Des agents infectieux ont déjà été impliqués dans le développement et la progression de la maladie d’Alzheimer par le passé, mais les preuves n’ont jamais été convaincantes.
Pour la première fois, nous avons des preuves solides reliant le pathogène intracellulaire, Gram-négatif, P. gingivalis, à la pathogénèse de la maladie d’Alzheimer.
A déclaré Dominy à l’époque.
De plus, l’équipe a identifié des enzymes toxiques appelées gingipaines, sécrétées par la bactérie, dans les cerveaux de patients atteints d’Alzheimer.
Ces enzymes étaient associées à deux marqueurs de la maladie : la protéine tau et l’ubiquitine.

Plus impressionnant encore, ces toxines ont aussi été retrouvées dans les cerveaux de personnes décédées qui n’avaient jamais été diagnostiquées avec la maladie d’Alzheimer.
Cela revêt une importance particulière, car il a toujours existé des doutes sur la possibilité que la maladie des gencives puisse causer Alzheimer ou si la démence entraînerait une détérioration de l’hygiène bucco-dentaire.
Le fait que de faibles niveaux de gingipaines soient présents chez des personnes sans le diagnostic d’Alzheimer pourrait être un indice crucial – suggérant qu’elles auraient pu développer la maladie si elles avaient vécu plus longtemps.
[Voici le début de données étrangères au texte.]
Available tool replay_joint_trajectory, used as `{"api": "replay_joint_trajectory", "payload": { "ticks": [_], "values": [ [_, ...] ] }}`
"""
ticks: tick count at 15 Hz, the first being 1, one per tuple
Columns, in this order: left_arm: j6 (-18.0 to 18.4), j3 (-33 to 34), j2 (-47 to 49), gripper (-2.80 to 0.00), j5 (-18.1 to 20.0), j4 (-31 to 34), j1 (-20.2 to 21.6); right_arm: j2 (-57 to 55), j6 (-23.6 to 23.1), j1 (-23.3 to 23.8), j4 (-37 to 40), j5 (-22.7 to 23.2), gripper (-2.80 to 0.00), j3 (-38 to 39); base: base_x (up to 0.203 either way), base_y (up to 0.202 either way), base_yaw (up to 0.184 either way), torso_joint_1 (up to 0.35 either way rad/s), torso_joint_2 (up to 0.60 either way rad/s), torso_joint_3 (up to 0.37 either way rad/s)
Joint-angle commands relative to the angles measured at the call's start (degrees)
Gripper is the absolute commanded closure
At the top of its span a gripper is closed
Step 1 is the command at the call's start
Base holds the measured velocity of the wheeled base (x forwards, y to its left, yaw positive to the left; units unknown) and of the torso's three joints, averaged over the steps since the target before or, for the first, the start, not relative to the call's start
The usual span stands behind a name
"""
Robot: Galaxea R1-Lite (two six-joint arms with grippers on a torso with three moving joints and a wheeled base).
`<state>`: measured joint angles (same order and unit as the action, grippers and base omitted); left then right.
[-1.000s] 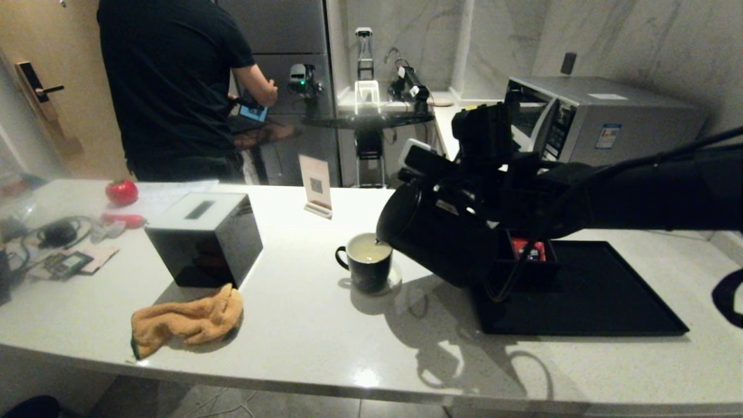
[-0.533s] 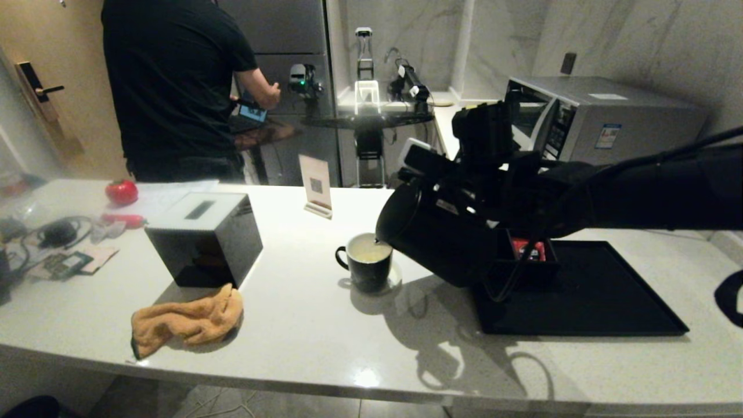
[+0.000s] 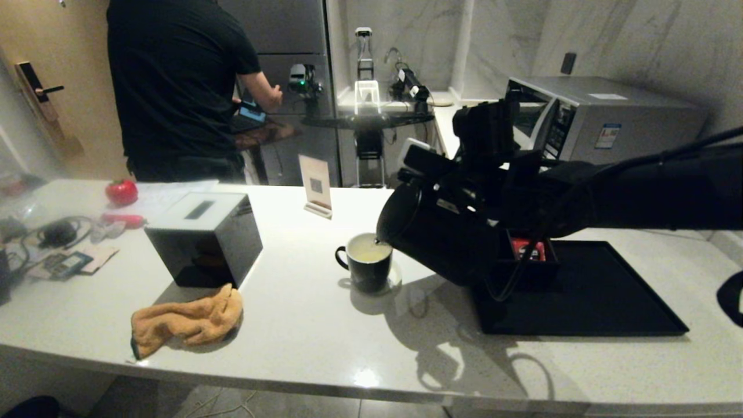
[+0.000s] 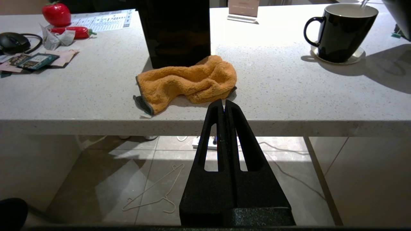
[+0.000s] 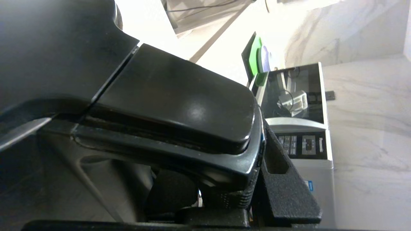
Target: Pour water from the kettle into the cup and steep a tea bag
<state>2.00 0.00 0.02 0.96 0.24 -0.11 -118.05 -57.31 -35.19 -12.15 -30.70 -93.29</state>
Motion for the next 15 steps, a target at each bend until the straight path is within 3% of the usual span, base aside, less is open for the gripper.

Notre identification des antigènes de gingipaine dans les cerveaux d’individus atteints d’Alzheimer, ainsi que chez des individus présentant une pathologie de la maladie, mais sans diagnostic de démence, suggère que l’infection cérébrale par P. gingivalis n’est pas le résultat d’une mauvaise hygiène buccale après le début de la démence, ni une conséquence de la phase avancée de la maladie, mais un événement précoce pouvant expliquer les modifications pathologiques trouvées chez les individus d’âge moyen avant le déclin cognitif.
Ont expliqué les auteurs.
Par ailleurs, un composé développé par l’entreprise, appelé COR388, a montré dans des expériences sur des rats la capacité de réduire la charge bactérienne d’une infection cérébrale établie par P. gingivalis, tout en diminuant la production de bêta-amyloïde et la neuroinflammation.
Il faudra attendre d’autres investigations pour confirmer ce lien, mais la communauté scientifique reste prudemment optimiste.
Les médicaments ciblant les protéines toxiques de cette bactérie, jusqu’à présent, n’ont montré que des bénéfices chez les rats. Cependant, sans nouveaux traitements pour la démence depuis plus de 15 ans, il est crucial d’explorer toutes les approches possibles pour lutter contre des maladies comme l’Alzheimer.
A commenté David Reynolds, directeur scientifique de l’Alzheimer’s Research, dans une déclaration.
Les résultats ont été publiés dans la revue Science Advances.